То, что эти люди собрались здесь в столь неурочный день и час, свидетельствовало о ситуации, которую можно было без преувеличения назвать чрезвычайной. Была ещё одна причина, по которой разговор происходил именно тут. Это было едва ли не единственное место во всём Лондоне, где Рэйчел могла не опасаться чужих ушей.
Каллиган говорил довольно долго, как всегда, пересыпая свою речь множеством вводных оборотов и рисуясь перед Рэйчел своим искусством ритора и парламентского лицедея. Рэйчел это не мешало, — нисколько не мешало выделять суть повествования и ни на секунду не выпускать разговор из рук, умело направляя Каллигана в нужное русло, когда тот уж слишком увлекался.

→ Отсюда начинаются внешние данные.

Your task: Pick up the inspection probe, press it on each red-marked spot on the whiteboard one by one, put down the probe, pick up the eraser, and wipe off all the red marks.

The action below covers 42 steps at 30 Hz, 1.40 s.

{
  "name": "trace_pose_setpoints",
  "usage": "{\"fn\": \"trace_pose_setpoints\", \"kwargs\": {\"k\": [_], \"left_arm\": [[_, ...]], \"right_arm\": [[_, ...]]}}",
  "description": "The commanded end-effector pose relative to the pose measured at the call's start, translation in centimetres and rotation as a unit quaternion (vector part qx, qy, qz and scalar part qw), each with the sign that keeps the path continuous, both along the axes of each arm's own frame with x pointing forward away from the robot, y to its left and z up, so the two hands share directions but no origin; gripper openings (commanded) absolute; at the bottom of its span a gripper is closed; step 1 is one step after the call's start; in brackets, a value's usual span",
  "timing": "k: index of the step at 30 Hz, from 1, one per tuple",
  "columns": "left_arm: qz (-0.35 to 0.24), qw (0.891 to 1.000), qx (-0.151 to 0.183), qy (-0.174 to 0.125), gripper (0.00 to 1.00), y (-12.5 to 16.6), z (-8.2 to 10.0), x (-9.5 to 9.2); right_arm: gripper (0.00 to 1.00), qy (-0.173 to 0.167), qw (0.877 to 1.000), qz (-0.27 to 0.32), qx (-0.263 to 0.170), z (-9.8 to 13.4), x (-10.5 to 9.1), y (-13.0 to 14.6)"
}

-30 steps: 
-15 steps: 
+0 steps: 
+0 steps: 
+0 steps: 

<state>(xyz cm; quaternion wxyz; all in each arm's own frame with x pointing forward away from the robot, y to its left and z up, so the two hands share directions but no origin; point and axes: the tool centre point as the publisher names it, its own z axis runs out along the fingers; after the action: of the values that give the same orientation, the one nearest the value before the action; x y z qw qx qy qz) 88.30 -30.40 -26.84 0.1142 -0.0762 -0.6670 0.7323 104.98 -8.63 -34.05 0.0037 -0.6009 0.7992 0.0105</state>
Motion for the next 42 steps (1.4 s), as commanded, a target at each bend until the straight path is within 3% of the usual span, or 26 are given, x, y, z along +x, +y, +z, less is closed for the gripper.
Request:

Зато Брукс злился. Ты, самодовольный павлин, думал он, ты что же, всерьёз полагаешь, что ты интересен хоть сколько-нибудь для миледи — ты, болтун и повеса?! Да ты должен ползать на коленях перед ней только за то, что она сидит тут с тобой и терпеливо слушает твой порожний звон уже второй час подряд, улыбаясь тебе своей волшебной ангельской улыбкой, как будто ты и вправду что-нибудь значишь… Она, — она, этот ангел во плоти! Бездари, соглашатели, предатели и кретины.